• The problem
Using the records below, report how many lines hold "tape", with no extra text.

• Record excerpts
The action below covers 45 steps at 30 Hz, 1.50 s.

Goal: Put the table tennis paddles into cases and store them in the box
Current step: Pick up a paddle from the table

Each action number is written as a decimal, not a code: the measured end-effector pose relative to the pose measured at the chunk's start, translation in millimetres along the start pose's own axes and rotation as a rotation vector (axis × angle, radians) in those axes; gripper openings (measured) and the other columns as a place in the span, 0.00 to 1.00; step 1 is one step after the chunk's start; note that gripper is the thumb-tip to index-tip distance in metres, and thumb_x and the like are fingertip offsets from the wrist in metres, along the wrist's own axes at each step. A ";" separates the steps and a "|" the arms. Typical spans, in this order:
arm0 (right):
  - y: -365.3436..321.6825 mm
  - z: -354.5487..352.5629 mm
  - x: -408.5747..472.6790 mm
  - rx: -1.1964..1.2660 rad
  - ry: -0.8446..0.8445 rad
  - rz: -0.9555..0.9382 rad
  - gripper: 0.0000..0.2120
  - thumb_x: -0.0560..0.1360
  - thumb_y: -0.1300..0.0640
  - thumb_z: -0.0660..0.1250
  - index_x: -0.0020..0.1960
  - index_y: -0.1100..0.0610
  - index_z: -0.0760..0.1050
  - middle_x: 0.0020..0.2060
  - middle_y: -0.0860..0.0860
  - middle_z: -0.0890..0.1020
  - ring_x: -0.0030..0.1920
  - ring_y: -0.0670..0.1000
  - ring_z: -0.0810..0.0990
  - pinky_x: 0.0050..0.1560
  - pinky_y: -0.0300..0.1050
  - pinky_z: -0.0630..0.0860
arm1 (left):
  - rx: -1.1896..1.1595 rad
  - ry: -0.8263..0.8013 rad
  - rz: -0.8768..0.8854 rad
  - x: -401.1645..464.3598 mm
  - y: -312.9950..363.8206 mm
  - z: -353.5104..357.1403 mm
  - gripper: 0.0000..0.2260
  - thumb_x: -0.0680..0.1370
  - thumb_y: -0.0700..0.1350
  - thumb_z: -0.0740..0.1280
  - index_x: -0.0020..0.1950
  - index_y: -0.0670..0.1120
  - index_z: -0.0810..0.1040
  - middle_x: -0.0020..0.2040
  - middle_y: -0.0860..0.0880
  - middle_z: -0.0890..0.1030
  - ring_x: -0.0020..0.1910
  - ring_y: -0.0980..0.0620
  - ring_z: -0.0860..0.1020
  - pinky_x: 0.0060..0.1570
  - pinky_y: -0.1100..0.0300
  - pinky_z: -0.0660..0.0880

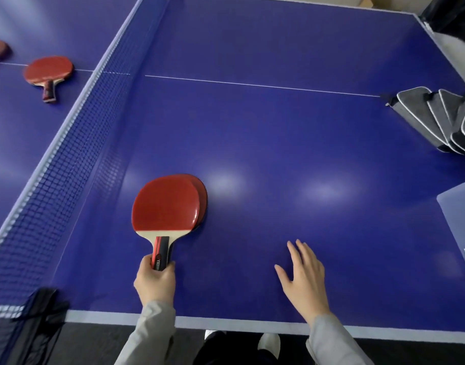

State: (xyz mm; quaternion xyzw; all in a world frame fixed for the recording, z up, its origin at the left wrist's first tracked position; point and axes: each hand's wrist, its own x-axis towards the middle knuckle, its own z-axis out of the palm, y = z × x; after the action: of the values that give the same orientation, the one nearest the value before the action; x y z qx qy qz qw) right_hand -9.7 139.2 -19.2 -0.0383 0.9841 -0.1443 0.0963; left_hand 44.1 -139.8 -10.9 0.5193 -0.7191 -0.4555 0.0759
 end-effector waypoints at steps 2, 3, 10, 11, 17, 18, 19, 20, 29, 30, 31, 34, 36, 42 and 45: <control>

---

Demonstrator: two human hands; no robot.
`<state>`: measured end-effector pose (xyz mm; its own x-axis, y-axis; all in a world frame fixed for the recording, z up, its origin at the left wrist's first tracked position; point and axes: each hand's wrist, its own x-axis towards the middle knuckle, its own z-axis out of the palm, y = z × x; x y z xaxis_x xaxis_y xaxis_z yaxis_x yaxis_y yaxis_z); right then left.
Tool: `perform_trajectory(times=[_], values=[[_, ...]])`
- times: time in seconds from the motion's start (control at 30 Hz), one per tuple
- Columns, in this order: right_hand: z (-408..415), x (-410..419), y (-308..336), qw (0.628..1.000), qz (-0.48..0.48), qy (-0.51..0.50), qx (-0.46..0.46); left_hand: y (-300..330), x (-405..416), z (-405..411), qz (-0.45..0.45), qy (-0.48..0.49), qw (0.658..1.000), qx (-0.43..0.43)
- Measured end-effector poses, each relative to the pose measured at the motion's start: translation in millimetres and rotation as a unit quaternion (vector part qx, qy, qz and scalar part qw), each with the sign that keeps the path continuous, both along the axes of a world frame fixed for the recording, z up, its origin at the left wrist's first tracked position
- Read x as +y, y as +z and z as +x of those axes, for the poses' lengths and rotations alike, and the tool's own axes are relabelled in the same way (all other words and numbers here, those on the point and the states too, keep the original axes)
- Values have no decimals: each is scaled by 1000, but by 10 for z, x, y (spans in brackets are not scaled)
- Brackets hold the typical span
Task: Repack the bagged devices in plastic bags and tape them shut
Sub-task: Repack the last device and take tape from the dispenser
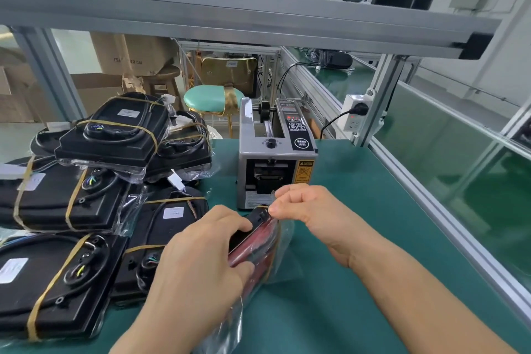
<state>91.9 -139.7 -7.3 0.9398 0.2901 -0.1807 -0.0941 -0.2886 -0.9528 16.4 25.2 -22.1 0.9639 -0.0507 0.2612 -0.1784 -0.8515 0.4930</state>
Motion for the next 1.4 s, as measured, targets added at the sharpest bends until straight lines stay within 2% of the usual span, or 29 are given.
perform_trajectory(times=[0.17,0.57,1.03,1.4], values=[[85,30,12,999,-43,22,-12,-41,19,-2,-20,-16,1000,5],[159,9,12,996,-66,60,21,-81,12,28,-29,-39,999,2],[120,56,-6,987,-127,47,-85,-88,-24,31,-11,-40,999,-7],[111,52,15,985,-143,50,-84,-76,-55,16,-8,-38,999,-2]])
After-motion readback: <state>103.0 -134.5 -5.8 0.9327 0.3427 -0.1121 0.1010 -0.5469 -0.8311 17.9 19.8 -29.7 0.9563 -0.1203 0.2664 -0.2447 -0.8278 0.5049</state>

• Result for this exercise
2